Du Chuance, Wu Xiaoyuan, Li Jia
Department of Urology, Ganzhou Hospital Affiliated to Nanchang University, Ganzhou, Jiangxi province China.
Department of Rehabilitation, Ganzhou Hospital Affiliated to Nanchang University, Nan Chang, Jiangxi province China.
Cancer Cell Int. 2016 Feb 9;16:2. doi: 10.1186/s12935-016-0278-5. eCollection 2015.
Mutation rates are consistently varied in cancer genome and play an important role in tumorigenesis, however, little has been known about their function potential and impact on the distribution of functional mutations. In this study, we investigated genomic features which affect mutation pattern and the function importance of mutation pattern in cancer.

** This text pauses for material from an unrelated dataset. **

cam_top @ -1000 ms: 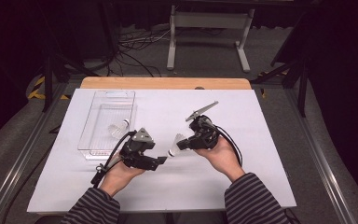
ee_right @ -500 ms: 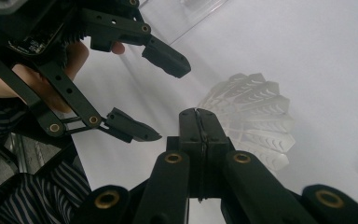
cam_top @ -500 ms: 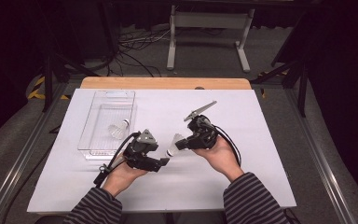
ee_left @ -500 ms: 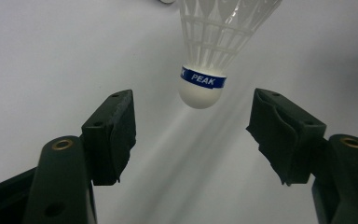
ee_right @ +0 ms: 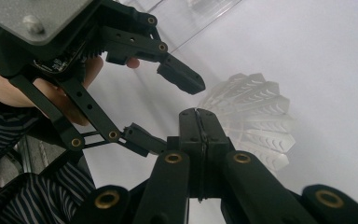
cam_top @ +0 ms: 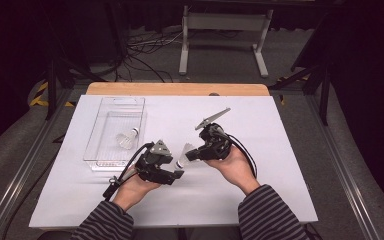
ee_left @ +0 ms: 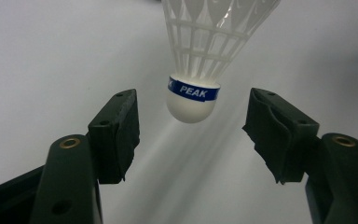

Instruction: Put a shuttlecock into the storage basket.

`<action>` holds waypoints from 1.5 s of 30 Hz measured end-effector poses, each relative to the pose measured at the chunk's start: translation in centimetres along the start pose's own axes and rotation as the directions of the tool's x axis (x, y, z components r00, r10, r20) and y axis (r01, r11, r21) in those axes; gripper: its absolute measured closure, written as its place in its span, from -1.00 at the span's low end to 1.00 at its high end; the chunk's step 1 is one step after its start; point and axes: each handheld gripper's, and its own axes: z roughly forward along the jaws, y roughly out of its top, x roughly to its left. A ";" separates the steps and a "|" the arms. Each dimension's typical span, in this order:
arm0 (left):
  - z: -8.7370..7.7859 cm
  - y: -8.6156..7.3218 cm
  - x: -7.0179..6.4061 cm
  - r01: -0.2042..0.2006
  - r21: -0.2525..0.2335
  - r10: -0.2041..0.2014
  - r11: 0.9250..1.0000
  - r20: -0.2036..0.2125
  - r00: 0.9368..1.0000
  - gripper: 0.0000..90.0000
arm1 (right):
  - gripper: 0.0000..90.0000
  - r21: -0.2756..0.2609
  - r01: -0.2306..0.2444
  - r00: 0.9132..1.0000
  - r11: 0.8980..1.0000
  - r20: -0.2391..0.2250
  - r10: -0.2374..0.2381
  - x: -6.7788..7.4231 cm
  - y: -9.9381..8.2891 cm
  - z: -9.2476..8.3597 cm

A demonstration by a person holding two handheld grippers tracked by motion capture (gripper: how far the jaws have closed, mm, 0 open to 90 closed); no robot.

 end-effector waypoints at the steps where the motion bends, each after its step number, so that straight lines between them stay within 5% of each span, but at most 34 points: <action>1: 0.0 0.0 0.0 0.000 0.000 0.000 1.000 0.000 1.000 -0.19 | 1.00 0.001 0.000 1.000 1.000 -0.001 0.000 0.0 0.0 0.1; 10: 0.5 0.1 -0.1 -0.011 0.017 0.011 1.000 0.015 1.000 0.00 | 1.00 0.004 0.004 1.000 1.000 -0.010 -0.004 0.3 0.2 0.3; 27: 0.7 0.2 -0.4 -0.050 0.035 0.051 0.998 -0.021 0.998 0.41 | 1.00 0.006 0.011 1.000 1.000 -0.016 -0.011 0.4 0.3 0.4; 39: 0.5 0.2 -0.9 -0.064 0.056 0.067 0.996 -0.038 0.997 0.45 | 0.95 0.005 0.019 1.000 1.000 -0.002 -0.019 0.3 0.2 0.5; 45: 0.3 0.2 -0.6 -0.052 0.069 0.054 0.996 -0.029 0.998 0.45 | 0.75 0.001 0.029 0.999 1.000 0.018 -0.029 0.4 0.1 0.5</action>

Somatic mutations of clear-cell renal cell carcinoma, liver cancer, lung cancer and melanoma and single nucleotide polymorphisms (SNPs) were intersected with 54 distinct genomic features. Somatic mutation and SNP densities were then computed for each feature type. We constructed 2856 1-Mb windows, in which each row (1-Mb window) contains somatic mutation, SNP densities and 54 feature vectors. Correlation analyses were conducted between somatic mutation, SNP densities and each feature vector. We also built two random forest models, namely somatic mutation model (CSM) and SNP model to predict somatic mutation and SNP densities on a 1-Kb scale. The relation of CSM and SNP scores was further analyzed with the distributions of deleterious coding variants predicted by SIFT and Mutation Assessor, non-coding functional variants evaluated with FunSeq 2 and GWAVA and disease-causing variants from HGMD and ClinVar databases.

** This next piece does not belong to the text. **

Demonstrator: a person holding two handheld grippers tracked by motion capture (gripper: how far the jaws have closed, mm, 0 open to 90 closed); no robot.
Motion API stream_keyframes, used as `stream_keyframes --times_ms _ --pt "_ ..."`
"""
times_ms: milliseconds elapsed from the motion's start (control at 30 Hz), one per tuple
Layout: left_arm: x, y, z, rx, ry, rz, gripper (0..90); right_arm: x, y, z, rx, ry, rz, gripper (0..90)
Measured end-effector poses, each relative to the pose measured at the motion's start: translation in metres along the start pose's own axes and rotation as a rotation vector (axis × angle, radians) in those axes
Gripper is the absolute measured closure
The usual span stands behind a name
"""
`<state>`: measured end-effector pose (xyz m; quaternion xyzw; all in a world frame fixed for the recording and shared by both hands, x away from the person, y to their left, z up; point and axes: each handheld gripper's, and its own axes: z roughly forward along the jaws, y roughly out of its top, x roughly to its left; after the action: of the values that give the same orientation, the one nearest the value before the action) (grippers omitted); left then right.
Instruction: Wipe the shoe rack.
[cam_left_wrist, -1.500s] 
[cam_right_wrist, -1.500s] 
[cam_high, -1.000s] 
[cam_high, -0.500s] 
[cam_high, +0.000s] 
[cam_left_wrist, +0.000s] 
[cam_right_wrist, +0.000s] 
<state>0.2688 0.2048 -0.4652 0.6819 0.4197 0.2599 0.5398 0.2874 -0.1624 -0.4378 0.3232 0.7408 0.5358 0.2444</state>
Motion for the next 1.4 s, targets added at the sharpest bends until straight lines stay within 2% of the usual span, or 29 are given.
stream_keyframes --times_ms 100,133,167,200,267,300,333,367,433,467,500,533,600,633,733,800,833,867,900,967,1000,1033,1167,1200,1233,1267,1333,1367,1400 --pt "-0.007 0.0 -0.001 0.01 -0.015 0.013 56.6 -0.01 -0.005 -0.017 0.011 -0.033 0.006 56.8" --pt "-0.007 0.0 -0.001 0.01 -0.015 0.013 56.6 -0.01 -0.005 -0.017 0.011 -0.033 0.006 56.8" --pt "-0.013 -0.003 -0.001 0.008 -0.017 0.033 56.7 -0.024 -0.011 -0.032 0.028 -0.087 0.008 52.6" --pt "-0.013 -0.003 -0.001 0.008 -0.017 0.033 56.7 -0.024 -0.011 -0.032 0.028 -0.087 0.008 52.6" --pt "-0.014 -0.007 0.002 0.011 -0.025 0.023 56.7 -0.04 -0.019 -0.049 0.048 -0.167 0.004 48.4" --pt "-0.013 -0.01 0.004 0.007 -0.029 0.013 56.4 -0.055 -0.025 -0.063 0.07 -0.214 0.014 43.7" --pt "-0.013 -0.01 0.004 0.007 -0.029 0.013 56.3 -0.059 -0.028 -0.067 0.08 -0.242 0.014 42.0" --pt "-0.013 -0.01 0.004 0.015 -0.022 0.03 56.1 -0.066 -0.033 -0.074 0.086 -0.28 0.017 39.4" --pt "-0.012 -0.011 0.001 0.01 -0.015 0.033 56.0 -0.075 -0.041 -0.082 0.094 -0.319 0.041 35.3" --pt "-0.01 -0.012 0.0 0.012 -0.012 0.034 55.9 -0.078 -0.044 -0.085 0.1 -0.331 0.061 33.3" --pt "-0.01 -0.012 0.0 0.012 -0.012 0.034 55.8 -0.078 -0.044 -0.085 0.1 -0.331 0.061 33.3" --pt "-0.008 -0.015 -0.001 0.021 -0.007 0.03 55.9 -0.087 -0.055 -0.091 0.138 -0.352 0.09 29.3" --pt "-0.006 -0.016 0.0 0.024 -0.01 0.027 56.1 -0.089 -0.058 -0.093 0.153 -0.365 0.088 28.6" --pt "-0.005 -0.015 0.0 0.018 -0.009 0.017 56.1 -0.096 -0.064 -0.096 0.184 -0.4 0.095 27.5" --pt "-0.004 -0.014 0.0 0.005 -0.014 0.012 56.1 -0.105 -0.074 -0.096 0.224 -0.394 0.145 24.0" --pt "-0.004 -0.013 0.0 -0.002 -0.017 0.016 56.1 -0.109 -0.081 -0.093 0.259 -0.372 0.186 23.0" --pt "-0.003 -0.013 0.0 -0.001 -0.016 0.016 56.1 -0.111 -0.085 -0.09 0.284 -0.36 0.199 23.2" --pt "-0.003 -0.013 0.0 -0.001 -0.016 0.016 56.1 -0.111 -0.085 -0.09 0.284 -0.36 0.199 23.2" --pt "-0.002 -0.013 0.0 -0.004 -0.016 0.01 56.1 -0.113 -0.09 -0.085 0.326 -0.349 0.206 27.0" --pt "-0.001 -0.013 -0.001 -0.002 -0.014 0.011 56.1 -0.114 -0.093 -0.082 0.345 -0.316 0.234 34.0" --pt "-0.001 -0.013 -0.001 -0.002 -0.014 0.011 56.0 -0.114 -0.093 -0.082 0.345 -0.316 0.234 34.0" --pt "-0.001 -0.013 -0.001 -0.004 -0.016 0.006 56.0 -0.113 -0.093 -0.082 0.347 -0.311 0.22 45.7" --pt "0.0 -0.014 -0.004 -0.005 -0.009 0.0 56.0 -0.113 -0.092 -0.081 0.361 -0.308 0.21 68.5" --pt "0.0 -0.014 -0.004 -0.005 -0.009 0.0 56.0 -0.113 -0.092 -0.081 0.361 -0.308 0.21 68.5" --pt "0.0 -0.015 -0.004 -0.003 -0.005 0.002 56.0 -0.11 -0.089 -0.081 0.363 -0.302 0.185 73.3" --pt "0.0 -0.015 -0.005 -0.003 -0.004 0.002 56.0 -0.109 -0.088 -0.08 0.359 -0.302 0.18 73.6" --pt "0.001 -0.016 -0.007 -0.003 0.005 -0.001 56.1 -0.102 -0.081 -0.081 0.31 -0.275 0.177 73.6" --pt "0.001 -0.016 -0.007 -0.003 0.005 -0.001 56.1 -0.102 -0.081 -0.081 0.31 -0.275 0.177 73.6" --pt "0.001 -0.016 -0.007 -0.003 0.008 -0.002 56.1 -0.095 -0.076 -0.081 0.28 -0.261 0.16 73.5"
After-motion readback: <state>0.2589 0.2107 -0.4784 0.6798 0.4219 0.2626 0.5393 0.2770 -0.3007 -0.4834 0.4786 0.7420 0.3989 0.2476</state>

We observed a wide range of genomic features which affect local mutation rates, such as replication time, transcription levels, histone marks and regulatory elements. Repressive histone marks, replication time and promoter contributed most to the CSM models, while, recombination rate and chromatin organizations were most important for the SNP model. We showed low mutated regions preferentially have higher densities of deleterious coding mutations, higher average scores of non-coding variants, higher fraction of functional regions and higher enrichment of disease-causing variants as compared to high mutated regions.

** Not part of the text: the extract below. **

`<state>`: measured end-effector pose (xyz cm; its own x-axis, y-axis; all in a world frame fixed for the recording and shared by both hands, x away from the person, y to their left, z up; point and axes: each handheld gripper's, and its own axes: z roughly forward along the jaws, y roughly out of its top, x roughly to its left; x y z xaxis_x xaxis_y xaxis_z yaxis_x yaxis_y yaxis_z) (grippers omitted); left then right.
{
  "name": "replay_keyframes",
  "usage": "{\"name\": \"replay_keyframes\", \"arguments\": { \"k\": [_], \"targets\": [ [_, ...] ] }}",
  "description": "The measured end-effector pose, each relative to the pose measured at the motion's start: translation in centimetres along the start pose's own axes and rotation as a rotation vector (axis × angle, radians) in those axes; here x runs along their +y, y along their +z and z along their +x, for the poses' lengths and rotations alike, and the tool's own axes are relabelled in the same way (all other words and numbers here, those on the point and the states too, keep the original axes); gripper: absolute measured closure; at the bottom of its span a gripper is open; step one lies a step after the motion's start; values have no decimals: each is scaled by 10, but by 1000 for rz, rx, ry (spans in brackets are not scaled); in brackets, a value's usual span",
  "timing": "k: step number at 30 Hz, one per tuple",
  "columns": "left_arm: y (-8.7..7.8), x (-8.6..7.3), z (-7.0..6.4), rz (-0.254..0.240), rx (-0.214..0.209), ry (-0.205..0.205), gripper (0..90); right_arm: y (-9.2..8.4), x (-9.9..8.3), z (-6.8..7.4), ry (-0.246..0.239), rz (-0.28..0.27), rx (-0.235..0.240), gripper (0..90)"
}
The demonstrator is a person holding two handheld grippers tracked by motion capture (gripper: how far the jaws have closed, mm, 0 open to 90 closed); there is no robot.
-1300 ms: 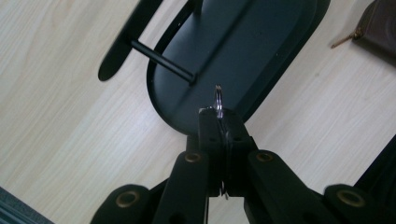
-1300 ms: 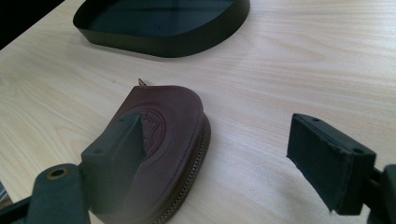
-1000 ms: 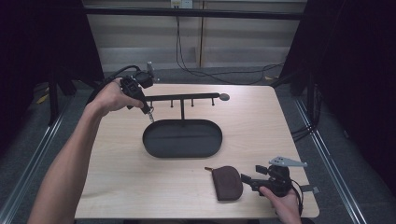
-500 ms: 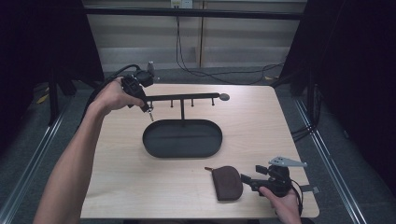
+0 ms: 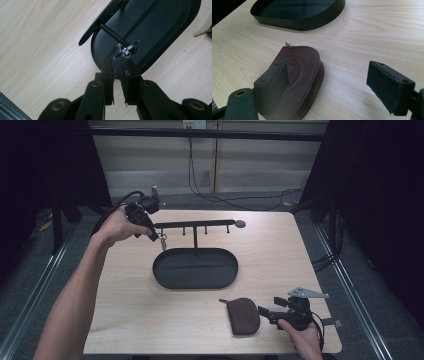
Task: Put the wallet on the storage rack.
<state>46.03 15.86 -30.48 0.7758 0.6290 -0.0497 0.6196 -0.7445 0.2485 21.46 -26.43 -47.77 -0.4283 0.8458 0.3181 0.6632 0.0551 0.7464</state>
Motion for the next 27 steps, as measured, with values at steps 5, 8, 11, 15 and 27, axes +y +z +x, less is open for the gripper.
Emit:
{"name": "replay_keyframes", "arguments": {
  "k": [5,8,11,15,27],
  "targets": [
    [-3,-9,0,-41,-6,-6,765,0,0,0,1,1,1,172],
    [-5,-14,-1,-65,-15,-8,750,0,0,0,0,2,3,172],
    [-7,-21,-2,-96,-28,-25,722,0,0,0,3,3,1,172],
    [-8,-32,-4,-152,-57,-25,681,0,0,0,7,0,0,172],
    [1,-74,-19,-284,-78,-113,589,-1,0,4,-15,-1,2,172]
  ]
}}
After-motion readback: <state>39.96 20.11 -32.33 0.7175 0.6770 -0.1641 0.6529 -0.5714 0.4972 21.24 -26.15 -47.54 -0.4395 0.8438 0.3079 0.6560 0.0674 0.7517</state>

Somatic mutation densities vary largely across cancer genome, mutation frequency is a major indication of function and influence on the distribution of functional mutations in cancer.
癌症基因组中的突变率持续变化,在肿瘤发生中起重要作用,然而,人们对其功能潜力以及对功能性突变分布的影响知之甚少。在本研究中,我们调查了影响突变模式的基因组特征以及癌症中突变模式的功能重要性。
将透明细胞肾细胞癌、肝癌、肺癌和黑色素瘤的体细胞突变及单核苷酸多态性(SNP)与54种不同的基因组特征进行交叉分析。然后计算每种特征类型的体细胞突变和SNP密度。我们构建了2856个1兆碱基窗口,其中每一行(1兆碱基窗口)包含体细胞突变、SNP密度和54个特征向量。对体细胞突变、SNP密度与每个特征向量进行相关性分析。我们还建立了两个随机森林模型,即体细胞突变模型(CSM)和SNP模型,以预测1千碱基规模上的体细胞突变和SNP密度。通过SIFT和Mutation Assessor预测的有害编码变体、用FunSeq 2和GWAVA评估的非编码功能变体以及来自HGMD和ClinVar数据库的致病变体的分布,进一步分析CSM和SNP分数之间的关系。
我们观察到多种影响局部突变率的基因组特征,如复制时间、转录水平、组蛋白标记和调控元件。抑制性组蛋白标记、复制时间和启动子对CSM模型贡献最大,而重组率和染色质组织对SNP模型最为重要。我们发现,与高突变区域相比,低突变区域有害编码突变的密度更高、非编码变体的平均分数更高、功能区域的比例更高且致病变体的富集程度更高。
体细胞突变密度在癌症基因组中差异很大,突变频率是功能的主要指标,且对癌症中功能性突变的分布有影响。